* WHAT IS EXPECTED *
In the records below, tally the lines that contain the word "camera" and give only that number.
(DATA RECORDS Opens)
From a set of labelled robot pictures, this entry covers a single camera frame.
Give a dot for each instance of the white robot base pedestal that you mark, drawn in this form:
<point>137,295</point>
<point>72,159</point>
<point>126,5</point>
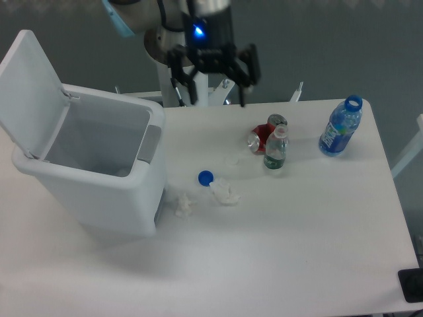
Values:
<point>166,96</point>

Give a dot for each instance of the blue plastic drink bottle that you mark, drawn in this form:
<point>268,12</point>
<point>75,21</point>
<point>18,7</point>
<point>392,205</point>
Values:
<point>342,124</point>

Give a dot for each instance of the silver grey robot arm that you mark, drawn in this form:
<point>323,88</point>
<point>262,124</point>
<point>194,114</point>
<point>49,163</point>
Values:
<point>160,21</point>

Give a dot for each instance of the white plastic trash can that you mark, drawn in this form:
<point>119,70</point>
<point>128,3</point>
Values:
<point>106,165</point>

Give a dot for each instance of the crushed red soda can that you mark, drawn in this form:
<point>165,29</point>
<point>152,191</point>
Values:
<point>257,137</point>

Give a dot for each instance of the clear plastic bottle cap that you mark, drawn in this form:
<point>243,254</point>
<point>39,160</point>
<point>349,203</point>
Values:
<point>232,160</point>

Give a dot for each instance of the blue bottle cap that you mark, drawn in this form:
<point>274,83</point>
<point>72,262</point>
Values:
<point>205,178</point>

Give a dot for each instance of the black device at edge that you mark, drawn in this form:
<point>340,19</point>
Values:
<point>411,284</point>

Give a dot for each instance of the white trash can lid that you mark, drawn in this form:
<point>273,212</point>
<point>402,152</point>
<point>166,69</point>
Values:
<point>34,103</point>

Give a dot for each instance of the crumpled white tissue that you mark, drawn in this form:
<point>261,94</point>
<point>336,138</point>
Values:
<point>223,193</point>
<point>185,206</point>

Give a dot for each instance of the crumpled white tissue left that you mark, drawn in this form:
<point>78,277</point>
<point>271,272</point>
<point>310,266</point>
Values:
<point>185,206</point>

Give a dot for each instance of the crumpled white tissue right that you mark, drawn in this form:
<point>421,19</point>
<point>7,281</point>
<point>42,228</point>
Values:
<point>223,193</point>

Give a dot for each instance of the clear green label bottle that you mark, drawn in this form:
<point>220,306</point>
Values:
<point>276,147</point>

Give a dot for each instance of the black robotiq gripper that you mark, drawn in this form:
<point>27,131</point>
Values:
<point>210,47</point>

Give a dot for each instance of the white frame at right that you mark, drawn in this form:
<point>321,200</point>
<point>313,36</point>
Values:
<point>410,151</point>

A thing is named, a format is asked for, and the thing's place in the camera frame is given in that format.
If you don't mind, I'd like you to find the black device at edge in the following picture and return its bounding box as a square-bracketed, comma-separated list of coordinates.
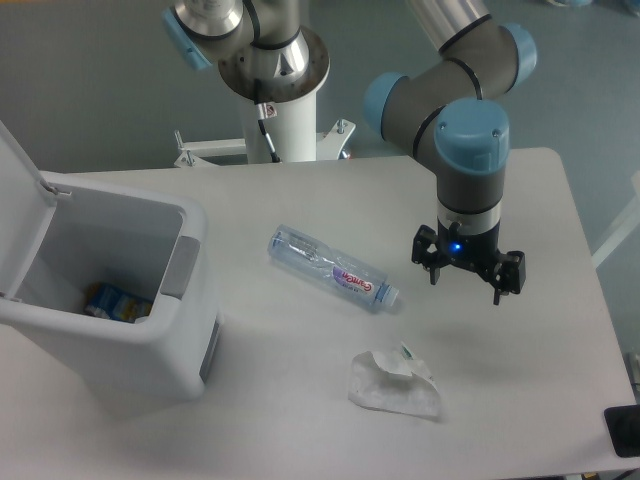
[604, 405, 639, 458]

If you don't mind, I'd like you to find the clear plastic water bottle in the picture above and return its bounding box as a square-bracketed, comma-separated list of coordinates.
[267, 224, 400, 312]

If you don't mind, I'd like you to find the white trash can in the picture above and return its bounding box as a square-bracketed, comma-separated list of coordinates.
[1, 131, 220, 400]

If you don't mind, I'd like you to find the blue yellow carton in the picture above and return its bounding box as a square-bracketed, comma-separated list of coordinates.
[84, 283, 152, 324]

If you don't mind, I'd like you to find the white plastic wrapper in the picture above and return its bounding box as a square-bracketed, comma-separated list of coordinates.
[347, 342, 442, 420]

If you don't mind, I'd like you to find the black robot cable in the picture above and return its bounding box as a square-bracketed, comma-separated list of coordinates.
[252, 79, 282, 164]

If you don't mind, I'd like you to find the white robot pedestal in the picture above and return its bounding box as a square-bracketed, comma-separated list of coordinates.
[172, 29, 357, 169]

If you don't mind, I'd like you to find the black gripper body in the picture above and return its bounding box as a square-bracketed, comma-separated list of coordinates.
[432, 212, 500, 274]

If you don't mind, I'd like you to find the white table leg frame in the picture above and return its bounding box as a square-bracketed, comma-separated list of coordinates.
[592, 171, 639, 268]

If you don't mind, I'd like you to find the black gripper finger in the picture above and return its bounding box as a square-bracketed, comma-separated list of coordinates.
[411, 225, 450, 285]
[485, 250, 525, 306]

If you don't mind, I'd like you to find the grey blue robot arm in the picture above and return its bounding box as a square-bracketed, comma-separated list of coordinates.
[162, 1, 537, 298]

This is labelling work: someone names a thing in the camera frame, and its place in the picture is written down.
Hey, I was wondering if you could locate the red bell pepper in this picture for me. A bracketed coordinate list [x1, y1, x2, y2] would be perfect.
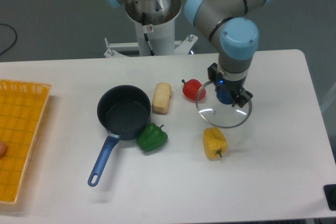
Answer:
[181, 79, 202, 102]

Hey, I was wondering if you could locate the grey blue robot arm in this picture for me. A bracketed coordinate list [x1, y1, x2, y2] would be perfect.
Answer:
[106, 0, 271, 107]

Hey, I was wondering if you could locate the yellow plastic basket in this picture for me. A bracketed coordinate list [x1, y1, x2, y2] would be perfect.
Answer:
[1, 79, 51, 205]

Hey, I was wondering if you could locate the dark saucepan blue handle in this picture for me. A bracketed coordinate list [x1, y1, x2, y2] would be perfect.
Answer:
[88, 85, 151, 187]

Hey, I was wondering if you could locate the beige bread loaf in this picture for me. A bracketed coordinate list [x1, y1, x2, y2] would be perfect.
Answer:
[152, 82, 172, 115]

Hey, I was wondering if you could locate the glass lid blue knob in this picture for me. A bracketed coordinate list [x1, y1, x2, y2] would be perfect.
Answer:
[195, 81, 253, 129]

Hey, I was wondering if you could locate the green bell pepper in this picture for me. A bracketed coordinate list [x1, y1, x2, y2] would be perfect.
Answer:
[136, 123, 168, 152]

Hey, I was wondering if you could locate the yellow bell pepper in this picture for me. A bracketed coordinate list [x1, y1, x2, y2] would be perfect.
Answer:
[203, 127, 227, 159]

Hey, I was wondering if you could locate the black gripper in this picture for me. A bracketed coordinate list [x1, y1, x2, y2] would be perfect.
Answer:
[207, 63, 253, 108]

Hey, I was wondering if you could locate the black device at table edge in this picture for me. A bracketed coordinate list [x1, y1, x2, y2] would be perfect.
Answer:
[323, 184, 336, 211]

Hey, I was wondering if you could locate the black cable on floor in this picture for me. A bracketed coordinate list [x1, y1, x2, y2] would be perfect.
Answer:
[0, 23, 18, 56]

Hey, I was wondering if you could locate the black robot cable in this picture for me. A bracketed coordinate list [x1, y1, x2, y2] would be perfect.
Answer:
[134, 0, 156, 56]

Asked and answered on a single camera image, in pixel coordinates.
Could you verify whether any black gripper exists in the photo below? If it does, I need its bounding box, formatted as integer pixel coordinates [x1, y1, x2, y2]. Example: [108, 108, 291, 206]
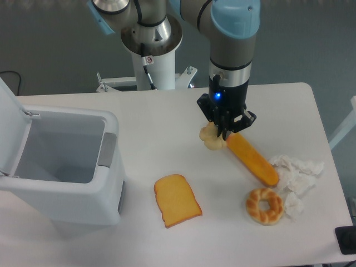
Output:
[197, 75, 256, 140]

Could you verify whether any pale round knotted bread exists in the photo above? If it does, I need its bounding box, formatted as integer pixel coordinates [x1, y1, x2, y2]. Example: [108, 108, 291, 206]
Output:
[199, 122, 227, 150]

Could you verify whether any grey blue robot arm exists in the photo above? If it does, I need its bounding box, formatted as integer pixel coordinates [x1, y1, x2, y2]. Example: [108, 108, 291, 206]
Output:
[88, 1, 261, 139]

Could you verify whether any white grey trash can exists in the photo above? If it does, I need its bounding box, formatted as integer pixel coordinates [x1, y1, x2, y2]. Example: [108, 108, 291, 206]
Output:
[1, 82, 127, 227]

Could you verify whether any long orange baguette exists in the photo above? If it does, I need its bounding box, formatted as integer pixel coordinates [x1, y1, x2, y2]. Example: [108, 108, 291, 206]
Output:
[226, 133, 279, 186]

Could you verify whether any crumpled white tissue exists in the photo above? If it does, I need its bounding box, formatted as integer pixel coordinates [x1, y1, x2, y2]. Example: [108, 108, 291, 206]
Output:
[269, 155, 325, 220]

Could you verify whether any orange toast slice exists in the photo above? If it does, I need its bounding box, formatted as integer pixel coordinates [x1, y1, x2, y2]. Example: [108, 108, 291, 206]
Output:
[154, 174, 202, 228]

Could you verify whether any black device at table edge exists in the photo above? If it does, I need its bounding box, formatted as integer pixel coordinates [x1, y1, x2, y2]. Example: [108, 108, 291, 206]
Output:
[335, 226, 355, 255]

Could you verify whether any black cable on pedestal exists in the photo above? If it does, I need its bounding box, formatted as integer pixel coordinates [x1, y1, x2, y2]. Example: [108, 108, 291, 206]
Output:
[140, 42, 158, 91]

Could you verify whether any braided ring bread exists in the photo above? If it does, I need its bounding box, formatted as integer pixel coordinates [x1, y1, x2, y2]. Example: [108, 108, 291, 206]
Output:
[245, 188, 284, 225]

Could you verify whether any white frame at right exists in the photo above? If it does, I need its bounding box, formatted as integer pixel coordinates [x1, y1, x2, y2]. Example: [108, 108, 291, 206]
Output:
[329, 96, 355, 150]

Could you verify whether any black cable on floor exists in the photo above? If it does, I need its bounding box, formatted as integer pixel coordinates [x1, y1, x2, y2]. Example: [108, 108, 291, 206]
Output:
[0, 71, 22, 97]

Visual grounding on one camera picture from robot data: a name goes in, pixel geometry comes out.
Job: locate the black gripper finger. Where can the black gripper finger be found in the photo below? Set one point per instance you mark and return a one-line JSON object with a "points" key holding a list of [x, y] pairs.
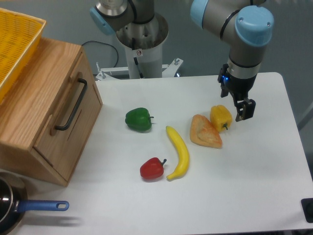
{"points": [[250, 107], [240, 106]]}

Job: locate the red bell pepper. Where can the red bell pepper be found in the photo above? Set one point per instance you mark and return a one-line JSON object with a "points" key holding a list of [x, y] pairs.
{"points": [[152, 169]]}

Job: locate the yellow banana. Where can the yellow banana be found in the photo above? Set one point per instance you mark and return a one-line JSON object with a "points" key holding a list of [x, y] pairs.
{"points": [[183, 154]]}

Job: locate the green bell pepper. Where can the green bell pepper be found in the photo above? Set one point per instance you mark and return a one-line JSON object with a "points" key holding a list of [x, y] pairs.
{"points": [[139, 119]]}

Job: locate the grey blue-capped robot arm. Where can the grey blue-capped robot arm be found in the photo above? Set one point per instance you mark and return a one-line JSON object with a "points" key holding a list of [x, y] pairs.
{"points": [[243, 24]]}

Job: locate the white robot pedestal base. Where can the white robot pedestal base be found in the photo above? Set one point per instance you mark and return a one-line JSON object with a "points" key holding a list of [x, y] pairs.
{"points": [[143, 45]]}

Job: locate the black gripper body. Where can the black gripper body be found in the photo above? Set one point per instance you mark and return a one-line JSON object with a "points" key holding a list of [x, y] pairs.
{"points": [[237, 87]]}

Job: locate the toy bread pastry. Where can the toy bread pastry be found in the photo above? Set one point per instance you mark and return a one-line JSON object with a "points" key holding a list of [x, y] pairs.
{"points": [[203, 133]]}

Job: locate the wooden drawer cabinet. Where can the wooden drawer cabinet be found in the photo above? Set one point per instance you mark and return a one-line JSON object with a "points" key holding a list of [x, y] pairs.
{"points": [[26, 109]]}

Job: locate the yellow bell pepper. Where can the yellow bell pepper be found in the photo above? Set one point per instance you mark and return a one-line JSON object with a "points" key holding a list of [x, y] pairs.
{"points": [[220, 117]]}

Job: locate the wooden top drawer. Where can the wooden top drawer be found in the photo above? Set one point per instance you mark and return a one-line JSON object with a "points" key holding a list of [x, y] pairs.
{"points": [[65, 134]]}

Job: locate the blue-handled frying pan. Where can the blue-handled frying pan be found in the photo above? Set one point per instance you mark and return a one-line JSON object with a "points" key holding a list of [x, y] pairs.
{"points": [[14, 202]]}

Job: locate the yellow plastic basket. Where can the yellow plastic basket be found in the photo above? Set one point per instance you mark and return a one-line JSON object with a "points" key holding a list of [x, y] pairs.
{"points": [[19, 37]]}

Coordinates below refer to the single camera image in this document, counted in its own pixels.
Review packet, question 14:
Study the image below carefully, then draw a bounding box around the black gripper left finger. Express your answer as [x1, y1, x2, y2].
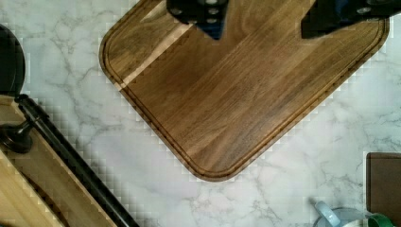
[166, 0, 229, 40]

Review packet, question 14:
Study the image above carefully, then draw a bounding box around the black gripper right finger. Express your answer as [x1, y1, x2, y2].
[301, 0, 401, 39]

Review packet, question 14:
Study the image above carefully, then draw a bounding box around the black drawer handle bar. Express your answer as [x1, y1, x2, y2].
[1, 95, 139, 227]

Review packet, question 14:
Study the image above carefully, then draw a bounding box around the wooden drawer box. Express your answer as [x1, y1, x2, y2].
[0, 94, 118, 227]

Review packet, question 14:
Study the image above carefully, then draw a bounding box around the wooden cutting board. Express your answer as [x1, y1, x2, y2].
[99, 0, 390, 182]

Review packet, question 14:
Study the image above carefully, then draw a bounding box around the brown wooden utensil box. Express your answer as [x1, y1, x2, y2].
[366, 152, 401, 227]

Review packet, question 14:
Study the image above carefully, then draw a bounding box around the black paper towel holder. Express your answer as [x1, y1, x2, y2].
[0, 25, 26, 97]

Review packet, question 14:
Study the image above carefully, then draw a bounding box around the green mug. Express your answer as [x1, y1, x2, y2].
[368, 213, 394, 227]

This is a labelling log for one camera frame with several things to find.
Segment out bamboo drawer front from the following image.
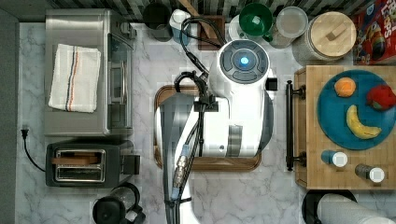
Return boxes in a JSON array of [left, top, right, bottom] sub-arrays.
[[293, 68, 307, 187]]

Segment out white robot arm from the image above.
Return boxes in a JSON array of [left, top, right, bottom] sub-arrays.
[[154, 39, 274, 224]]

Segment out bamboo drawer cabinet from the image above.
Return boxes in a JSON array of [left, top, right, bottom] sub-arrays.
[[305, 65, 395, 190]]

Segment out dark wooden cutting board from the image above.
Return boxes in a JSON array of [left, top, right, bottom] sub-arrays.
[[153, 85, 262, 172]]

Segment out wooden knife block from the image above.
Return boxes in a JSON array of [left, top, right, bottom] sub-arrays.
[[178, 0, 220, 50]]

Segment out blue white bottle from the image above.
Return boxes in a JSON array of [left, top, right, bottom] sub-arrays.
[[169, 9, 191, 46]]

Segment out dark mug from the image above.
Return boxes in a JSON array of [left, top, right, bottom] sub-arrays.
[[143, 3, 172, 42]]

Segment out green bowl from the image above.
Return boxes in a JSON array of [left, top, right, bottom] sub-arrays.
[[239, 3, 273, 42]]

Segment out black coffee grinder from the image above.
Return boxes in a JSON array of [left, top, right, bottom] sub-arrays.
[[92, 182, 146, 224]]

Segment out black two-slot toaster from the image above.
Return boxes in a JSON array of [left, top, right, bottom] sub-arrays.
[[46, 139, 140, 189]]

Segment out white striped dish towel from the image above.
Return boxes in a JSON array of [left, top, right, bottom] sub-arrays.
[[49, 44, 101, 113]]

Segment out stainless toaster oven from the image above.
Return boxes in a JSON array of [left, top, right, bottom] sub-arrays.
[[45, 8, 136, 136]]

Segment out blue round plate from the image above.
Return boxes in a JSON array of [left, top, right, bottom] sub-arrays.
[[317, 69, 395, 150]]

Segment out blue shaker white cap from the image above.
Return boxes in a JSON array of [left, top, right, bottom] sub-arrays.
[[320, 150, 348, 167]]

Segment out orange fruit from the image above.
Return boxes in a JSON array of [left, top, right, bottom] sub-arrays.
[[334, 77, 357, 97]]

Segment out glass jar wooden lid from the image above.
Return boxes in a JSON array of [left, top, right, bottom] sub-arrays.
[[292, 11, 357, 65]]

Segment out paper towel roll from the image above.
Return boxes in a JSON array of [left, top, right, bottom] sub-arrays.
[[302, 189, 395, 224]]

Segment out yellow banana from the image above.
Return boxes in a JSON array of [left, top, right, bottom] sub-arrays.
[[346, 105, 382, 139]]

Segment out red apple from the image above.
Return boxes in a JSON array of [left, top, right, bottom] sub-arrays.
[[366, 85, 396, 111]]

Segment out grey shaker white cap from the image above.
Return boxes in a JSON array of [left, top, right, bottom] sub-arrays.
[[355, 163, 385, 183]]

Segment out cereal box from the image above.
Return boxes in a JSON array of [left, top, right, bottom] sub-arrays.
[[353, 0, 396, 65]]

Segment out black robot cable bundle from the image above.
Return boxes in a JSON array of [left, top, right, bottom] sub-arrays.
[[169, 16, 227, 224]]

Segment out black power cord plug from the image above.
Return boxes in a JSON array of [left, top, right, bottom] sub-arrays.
(DATA RECORDS Closes)
* SOLUTION TO THIS TASK *
7